* **Problem description**:
Your answer must be a word-for-word copy of the data.

Top of Dataset extract

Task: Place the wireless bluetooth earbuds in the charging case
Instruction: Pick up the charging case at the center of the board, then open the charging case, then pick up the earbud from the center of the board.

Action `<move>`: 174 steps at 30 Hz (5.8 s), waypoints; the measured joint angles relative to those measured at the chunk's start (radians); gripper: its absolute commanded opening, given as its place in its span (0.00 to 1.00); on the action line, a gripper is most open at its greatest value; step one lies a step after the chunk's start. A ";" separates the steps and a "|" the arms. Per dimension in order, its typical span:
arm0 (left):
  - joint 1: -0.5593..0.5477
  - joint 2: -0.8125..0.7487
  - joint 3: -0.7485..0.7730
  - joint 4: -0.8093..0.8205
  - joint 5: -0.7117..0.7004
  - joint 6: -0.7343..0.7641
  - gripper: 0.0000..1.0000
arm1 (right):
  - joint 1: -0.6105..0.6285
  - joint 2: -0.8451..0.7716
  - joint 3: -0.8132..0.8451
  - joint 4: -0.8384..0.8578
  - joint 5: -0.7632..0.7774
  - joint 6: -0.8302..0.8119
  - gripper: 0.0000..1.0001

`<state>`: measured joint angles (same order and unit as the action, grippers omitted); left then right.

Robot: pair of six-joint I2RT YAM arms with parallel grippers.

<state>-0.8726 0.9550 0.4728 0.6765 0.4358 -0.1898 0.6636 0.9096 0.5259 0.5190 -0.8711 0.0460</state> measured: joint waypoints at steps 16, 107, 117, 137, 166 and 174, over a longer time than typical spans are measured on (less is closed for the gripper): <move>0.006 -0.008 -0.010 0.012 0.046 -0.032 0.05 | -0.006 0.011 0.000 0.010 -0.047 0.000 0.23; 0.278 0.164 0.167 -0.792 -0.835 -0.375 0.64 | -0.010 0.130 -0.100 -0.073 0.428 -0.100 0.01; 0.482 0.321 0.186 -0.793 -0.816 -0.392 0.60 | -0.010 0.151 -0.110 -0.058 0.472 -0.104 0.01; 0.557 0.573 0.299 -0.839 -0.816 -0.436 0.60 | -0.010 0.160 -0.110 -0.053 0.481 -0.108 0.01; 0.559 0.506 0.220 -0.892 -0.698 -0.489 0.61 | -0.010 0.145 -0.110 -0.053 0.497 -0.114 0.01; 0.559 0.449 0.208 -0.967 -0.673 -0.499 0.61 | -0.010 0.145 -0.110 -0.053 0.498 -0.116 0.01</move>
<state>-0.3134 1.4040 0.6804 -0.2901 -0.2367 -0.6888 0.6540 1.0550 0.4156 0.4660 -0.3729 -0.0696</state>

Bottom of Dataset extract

* **Solution to this task**:
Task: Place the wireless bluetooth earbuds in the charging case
Instruction: Pick up the charging case at the center of the board, then open the charging case, then pick up the earbud from the center of the board.

Action `<move>`: 174 steps at 30 Hz (5.8 s), waypoints; the measured joint angles relative to those measured at the chunk's start (radians); gripper: its absolute commanded opening, given as its place in its span (0.00 to 1.00); on the action line, a gripper is most open at its greatest value; step one lies a step after the chunk's start. A ";" separates the steps and a "|" the arms. Per dimension in order, its typical span:
arm0 (left):
  - joint 1: -0.5593..0.5477
  - joint 2: -0.8125..0.7487
  - joint 3: -0.7485..0.7730
  - joint 4: -0.8093..0.8205
  - joint 5: -0.7117..0.7004
  - joint 6: -0.7343..0.7641
  - gripper: 0.0000..1.0000
arm1 (right):
  - joint 1: -0.6105..0.6285
  - joint 2: -0.8451..0.7716
  - joint 3: -0.8132..0.8451
  - joint 4: -0.8384..0.8578
  - joint 5: -0.7632..0.7774
  - joint 6: -0.8302..0.8119
  - gripper: 0.0000..1.0001

`<state>`: measured joint angles (same order and unit as the action, grippers omitted); left then right.

Robot: pair of six-joint I2RT YAM arms with parallel grippers.

<state>-0.8726 0.9550 0.4728 0.6765 0.4358 -0.1898 0.6636 0.9096 0.5259 0.5190 -0.8711 0.0460</state> measured: joint waypoints at steps 16, 107, 117, 137, 166 and 174, over a longer time than typical spans are measured on (less is closed for the gripper): <move>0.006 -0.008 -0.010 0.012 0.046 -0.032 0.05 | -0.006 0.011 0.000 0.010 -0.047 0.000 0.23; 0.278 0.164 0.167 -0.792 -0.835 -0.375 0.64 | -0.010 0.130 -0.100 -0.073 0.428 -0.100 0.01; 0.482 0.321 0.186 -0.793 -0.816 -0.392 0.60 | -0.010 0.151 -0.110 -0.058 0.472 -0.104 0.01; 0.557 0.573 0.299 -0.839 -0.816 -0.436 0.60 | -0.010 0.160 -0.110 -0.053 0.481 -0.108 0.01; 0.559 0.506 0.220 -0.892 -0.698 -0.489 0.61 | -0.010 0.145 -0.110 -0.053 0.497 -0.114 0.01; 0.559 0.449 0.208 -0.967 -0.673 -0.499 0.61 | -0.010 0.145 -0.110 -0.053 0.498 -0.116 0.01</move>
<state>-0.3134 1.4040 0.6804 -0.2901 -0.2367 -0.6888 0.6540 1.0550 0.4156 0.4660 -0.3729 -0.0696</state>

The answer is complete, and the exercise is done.